In my recent episode of breakdown, I was almost certain that I will not in any chance have children. But God rebuked that. I was on the brink of brokenness, my soul torn into pieces. My hormone was acting really strange – something that has never happened to me before. I read up about my situation on the Internet and it didn’t sound positive. This is the consequence of relying on my ‘humanly’ wisdom, which what the bible describes as ‘foolishness’. I sent out SOS messages to my best friends, seeking prayers. I was on the verge of losing complete faith in the Lord and hence, believing in his promise was almost an impossible feat for me to accomplish. I told God that I wanted to give up for this wait, this faith is killing me inside. I could not breathe.
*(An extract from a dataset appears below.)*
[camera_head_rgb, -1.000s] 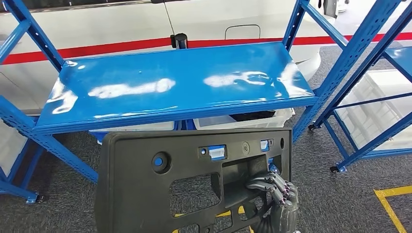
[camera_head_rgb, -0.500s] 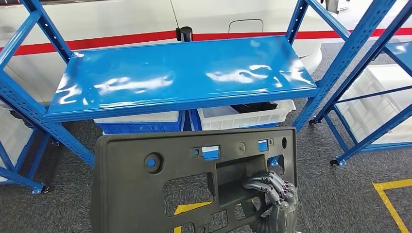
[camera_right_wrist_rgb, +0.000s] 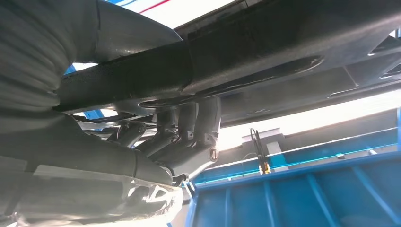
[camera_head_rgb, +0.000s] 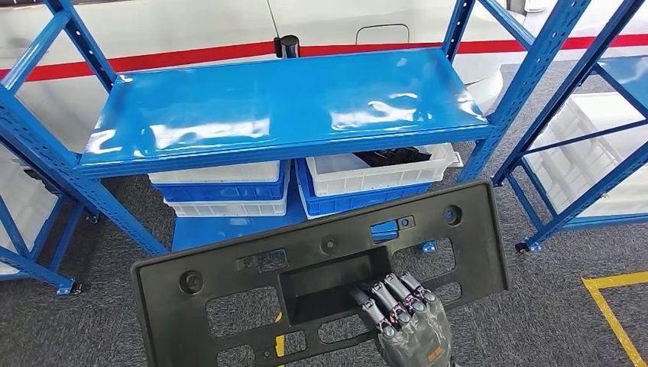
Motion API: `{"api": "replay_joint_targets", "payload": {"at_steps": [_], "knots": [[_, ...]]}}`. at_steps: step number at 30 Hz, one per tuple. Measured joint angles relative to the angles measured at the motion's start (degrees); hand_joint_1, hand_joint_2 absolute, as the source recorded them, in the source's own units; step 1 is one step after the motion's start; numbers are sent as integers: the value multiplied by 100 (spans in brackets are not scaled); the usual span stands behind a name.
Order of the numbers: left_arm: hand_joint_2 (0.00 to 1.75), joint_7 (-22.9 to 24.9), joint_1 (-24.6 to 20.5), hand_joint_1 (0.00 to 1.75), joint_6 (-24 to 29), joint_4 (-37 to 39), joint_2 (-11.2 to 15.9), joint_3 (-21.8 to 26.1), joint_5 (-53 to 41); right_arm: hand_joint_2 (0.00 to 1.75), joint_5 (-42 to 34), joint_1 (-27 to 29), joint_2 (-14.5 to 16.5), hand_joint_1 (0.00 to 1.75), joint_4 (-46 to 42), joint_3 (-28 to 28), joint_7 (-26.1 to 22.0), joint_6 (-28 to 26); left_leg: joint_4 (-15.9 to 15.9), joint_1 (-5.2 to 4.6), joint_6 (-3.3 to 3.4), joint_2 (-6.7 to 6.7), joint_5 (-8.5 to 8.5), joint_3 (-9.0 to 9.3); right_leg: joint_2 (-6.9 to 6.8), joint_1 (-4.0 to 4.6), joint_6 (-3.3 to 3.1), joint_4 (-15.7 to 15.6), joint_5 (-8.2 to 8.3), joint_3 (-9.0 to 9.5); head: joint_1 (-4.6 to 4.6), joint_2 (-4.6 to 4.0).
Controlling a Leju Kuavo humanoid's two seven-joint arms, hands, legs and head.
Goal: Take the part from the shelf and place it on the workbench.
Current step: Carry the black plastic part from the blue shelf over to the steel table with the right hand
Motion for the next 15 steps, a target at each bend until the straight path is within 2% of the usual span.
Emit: {"api": "replay_joint_targets", "payload": {"at_steps": [2,4,5,6,8,9,10,11,12,14,15], "knots": [[175,-2,1,0,0,0,-2,0,1,175,44,18,20,175,-25,-28,28,-2,-72,-25,56,-3,3,-16,0,10,85,2,52,-45,4,0],[175,-8,-4,0,0,0,-9,0,3,175,238,22,14,175,-52,-36,185,-3,-126,-19,169,22,65,-69,4,11,131,107,-20,-145,10,0],[175,-17,-7,0,0,0,-12,1,5,175,376,14,-7,175,-62,-28,323,-3,-150,-13,238,34,112,-106,7,10,124,293,-157,-237,20,0],[175,-31,-9,0,-2,0,-13,1,9,175,503,2,-44,175,-69,-17,490,-4,-159,-14,288,46,154,-150,8,1,99,603,-360,-362,27,-1],[175,-59,-8,0,-10,0,-11,2,16,175,643,-35,-145,175,-70,10,795,-4,-155,-35,337,57,228,-253,10,-7,77,1337,-729,-607,40,-1],[175,-68,-6,0,-15,0,-11,2,19,175,674,-57,-204,175,-69,26,910,-4,-152,-43,338,64,266,-304,9,-9,102,1561,-802,-649,40,-1],[175,-73,-4,0,-20,0,-13,2,20,175,691,-81,-259,175,-68,46,990,-4,-147,-48,331,67,301,-350,9,-10,147,1573,-775,-587,41,-1],[175,-75,-4,0,-24,0,-14,2,20,175,703,-105,-315,175,-68,72,1058,-4,-143,-50,320,69,333,-388,9,-10,198,1360,-674,-413,40,-1],[175,-76,-4,0,-27,0,-16,2,19,175,711,-132,-367,175,-69,99,1118,-4,-137,-50,304,69,362,-418,8,-12,240,954,-542,-140,41,-1],[175,-79,-6,0,-33,0,-20,2,18,175,715,-190,-458,175,-72,154,1212,-4,-122,-67,253,68,416,-470,12,7,241,135,-378,370,39,-1],[175,-81,-6,0,-35,0,-21,2,17,175,714,-212,-494,175,-74,179,1242,-4,-111,-74,221,69,445,-488,17,22,217,-95,-349,484,39,-1]]}}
It was then a miracle appeared just within a minute after my message was sent out. It was so quick, as though God had intercepted one of my best friends’ network and replied my message on her phone:
“When God promises you, please wait. Look at what Abraham did? Sarah suggested to Abraham to make Hagar become part of the household of Abraham. And Hagar, provided a ready accommodation to this temptation. God never approved it. This is a great warning never to look at sin lightly. One sin can make it easier to do another sin. It is far better what God thinks and let God’s Word be final no matter what others [including myself] say or think. Do you want to birth an Ishmael or Isaac?”
Therefore, given the many messages I received from God about Abraham, Sarah and their son Isaac, I can almost be certain that I will have a son who will be called Isaac as well for he was the one that God approved of.
The next day, I received more affirmation after affirmation from God’s words:
2 Corinthians 1:20 – For no matter how many promises God has made, they are “Yes” in Christ. And so through him the “Amen” is spoken by us to the glory of God.
Proverbs 4:13 – Start children off on the way they should go, and even when they are old, they will not turn from it.
All my longings lie open before you, Lord; my sighing is not hidden from you … LORD, I wait for you; you will answer, Lord my God
To God, I give him all praise – Amen and Amen.